E nós teremos de a seu lado combater,
Será uma guerra que nos vai enfraquecer
E ninguém sabe qual lado irá ganhar!...”
“Minha amiga e eu traremos lenha para banho
E iremos juntas chamar o Ajapá;
Vai ficar feio se demonstrar acanho,
Pois levaremos uma tina a Ojolá,
Essa mulher jiboia que roubou seu coração!

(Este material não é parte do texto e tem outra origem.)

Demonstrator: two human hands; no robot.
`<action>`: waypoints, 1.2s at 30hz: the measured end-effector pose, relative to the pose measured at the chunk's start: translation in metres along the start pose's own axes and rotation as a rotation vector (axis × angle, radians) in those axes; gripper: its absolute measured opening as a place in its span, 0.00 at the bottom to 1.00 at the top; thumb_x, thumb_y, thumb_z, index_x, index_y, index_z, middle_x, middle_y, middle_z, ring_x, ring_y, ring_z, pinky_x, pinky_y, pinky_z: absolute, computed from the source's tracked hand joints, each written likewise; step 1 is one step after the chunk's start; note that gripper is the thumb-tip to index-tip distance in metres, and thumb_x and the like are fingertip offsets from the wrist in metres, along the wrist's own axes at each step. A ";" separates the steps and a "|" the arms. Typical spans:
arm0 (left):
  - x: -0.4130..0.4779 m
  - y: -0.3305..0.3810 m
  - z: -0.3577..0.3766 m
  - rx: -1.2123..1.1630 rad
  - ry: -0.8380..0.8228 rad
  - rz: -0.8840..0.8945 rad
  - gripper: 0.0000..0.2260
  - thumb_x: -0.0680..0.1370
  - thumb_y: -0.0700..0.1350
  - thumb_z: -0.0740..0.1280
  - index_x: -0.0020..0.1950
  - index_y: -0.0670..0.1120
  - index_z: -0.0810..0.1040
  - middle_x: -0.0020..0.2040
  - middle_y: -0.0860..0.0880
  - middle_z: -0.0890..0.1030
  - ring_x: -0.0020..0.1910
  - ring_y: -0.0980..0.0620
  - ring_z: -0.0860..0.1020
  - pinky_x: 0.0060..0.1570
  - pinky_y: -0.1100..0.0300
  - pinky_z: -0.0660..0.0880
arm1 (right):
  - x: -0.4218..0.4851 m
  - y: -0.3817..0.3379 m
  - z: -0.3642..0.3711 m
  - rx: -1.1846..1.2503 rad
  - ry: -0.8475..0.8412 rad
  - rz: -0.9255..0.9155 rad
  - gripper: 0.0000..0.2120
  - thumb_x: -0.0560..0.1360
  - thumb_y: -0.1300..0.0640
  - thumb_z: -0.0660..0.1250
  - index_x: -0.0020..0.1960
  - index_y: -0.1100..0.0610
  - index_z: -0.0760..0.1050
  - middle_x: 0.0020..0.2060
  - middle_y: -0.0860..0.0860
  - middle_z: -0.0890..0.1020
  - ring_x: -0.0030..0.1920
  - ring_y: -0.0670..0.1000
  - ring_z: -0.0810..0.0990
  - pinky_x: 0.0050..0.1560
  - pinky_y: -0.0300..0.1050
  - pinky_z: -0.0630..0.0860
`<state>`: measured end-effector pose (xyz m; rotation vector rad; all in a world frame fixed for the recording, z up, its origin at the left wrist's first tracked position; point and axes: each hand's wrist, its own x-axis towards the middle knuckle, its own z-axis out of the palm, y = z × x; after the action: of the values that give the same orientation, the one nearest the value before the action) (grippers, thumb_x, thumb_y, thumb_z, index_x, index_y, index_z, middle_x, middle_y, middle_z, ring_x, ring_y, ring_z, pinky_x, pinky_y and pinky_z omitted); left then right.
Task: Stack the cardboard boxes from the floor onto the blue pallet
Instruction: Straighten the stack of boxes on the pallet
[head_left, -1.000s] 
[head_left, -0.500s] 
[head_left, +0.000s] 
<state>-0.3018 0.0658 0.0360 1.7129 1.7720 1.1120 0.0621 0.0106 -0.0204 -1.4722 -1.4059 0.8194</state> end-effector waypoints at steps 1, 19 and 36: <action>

E igualmente um grande caldeirão,
Para aquecer a água bem fervendo!...”
O VEADO E A TARTARUGA IX
“Ele não sabe que sei fazer feitiço
Que o irá impedir de transformar;
Mas é capaz que desconfie disso
E vai querer então na tina se banhar,
Deixando o caldeirão para Ojolá,
Mas é grande demais para entrar lá:
Vai tomar banho igual que tartaruga!”
“A Ojolá não vai sofrer má sorte,
Mas Ajapá sentirá a água aquecer
E quando perceber o calor forte,
Para sair, virar gente vai querer!
Só que não pode, por causa do feitiço!
Vai ferver até virar-se num chouriço!
E nós botamos cada vez mais lenha!...”
“A esta altura, todos sabem da trapaça
E vão achar que recebeu algum castigo
Que seu poder de transformar desfaça!
Não vão poder te apontar como inimigo...
E ninguém sabe que conheço esse feitiço,
Vamos as três fazer um rebuliço,
Sem conseguir segurar a borda da tina!...
E foi assim. Ojolá tomou seu banho
No caldeirão, sem sofrer o menor mal,
Mas apesar desse calor tamanho,
Ajapá continuou sendo animal!...
A tia e a amiga fizeram um alarido!...
O fogo apagaram, mas já estava cozido
Inteiramente o malvado trapaceiro!...
EPÍLOGO
E Ojolá ficou viúva nessa hora!
Seu pai já recebera o dote enorme
E Galá a reclamou na mesma hora:
Contra outro dote a lei era conforme,
Porque Galá lhe fazia até um favor
Ao se casar com a viúva, sem rancor...
Mas três cabritas para a tia ele mandou!